**TASK OBJECTIVE**
Print, exactly as they appear in the listing below, the lines from the line with "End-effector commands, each" to the line with "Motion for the", with both end lines kept.

GIVEN DATA section start

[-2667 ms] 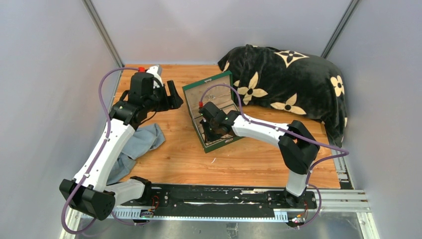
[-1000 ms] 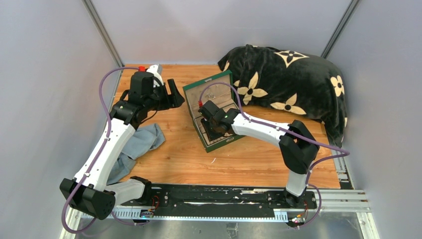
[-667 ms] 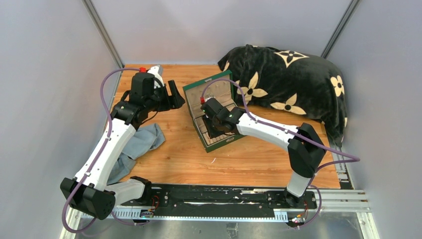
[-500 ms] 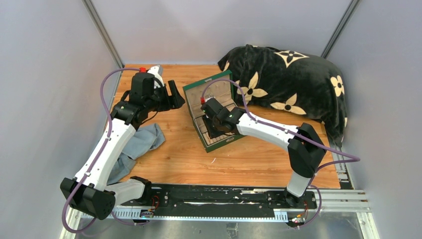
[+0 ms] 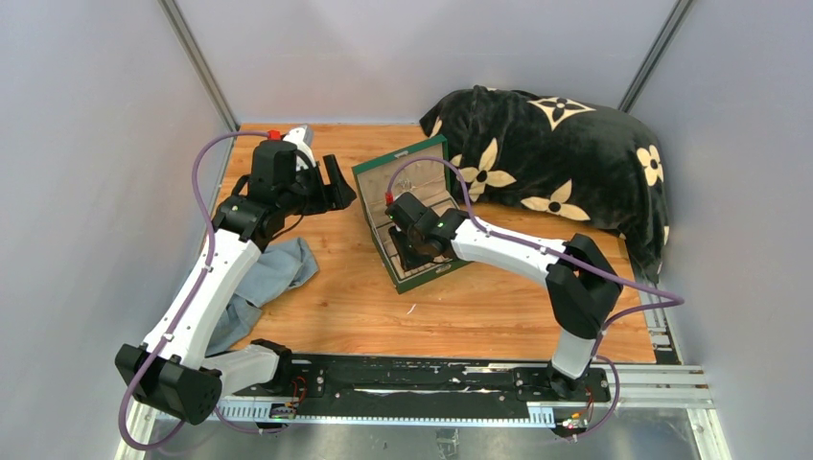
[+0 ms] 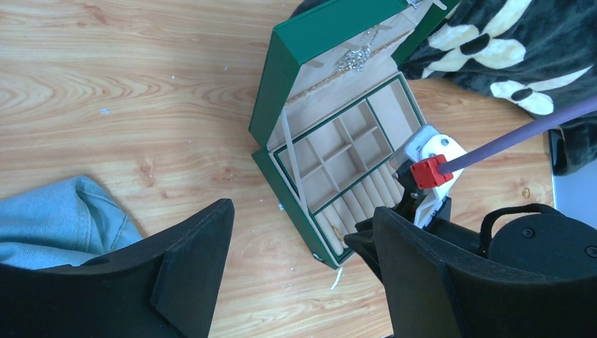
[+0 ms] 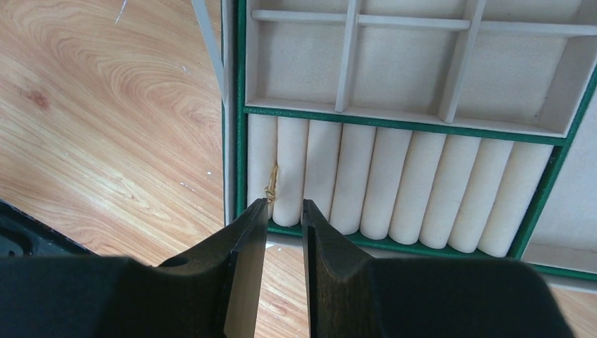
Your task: Organize the mixed jewelry
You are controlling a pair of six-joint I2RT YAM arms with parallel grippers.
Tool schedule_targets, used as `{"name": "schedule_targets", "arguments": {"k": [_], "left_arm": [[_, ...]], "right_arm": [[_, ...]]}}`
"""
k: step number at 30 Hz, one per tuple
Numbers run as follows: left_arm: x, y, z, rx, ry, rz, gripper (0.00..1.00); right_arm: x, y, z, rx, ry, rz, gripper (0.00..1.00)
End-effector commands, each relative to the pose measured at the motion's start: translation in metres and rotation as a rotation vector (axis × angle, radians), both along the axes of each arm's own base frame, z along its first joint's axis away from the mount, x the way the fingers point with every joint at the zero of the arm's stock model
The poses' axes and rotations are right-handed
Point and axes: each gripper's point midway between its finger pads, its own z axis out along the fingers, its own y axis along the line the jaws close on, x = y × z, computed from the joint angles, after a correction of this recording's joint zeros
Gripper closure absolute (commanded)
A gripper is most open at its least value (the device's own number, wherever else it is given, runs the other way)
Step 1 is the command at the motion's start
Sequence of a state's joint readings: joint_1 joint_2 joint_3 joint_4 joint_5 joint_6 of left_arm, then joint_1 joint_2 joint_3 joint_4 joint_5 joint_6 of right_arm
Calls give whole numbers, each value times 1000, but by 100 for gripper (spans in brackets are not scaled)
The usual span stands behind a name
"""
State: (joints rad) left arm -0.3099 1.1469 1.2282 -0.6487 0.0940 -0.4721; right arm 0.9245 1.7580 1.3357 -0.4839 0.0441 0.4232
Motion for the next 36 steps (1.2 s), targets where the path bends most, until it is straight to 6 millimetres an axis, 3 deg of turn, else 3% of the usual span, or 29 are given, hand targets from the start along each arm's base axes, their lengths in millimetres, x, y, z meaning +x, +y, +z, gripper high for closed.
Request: {"name": "schedule_targets", "arguments": {"k": [1, 20, 36], "left_arm": [[-3, 3, 4, -5, -16, 6, 23], [0, 2, 5, -2, -17, 3, 23], [0, 4, 4, 14, -20, 2, 23]], "right_arm": [[-3, -7, -15, -26, 39, -13, 70], [-2, -10, -27, -64, 44, -21, 71], [10, -6, 2, -29, -24, -33, 70]]}}
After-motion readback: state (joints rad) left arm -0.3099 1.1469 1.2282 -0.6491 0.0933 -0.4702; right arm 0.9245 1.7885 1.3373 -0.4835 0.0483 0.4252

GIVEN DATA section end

**PROBLEM SOLUTION**
End-effector commands, each relative to the pose measured at the motion's start: translation in metres and rotation as a rotation vector (axis × angle, radians), both along the axes of each arm's own base frame, z along its first joint's axis away from the mount, x the way the fingers point with every joint at the zero of the arm's stock model
The poses' axes and rotations are right-handed
Point and axes: each gripper's point midway between its finger pads, its own z axis out along the fingers, its own y axis along the line the jaws close on, x = y × z, computed from the joint angles, after a correction of this recording's joint zeros
Gripper closure absolute (commanded)
A gripper is most open at its least value (the device's own number, wherever else it is given, runs the other way)
Step 1 is the command at the motion's start
Sequence of a state's joint readings: joint_1 joint_2 joint_3 joint_4 joint_5 joint_6 of left_arm, then joint_1 joint_2 joint_3 joint_4 joint_5 joint_6 of right_arm
Calls give whole numbers, each value times 1000, but by 100 for gripper (spans in brackets are not scaled)
The usual span stands behind a name
"""
State: (joints rad) left arm -0.3099 1.1469 1.2282 -0.6487 0.0940 -0.4721; right arm 0.9245 1.7580 1.3357 -0.4839 0.0441 0.4232
Motion for the next 36 steps (1.2 s), targets where the path bends most, until it is straight to 6 millimetres an axis, 3 deg of turn, else 3% of the usual span, or 29 are given, hand targets from the start along each arm's base axes, their lengths in millimetres, x, y, z meaning +x, +y, +z, gripper high for closed.

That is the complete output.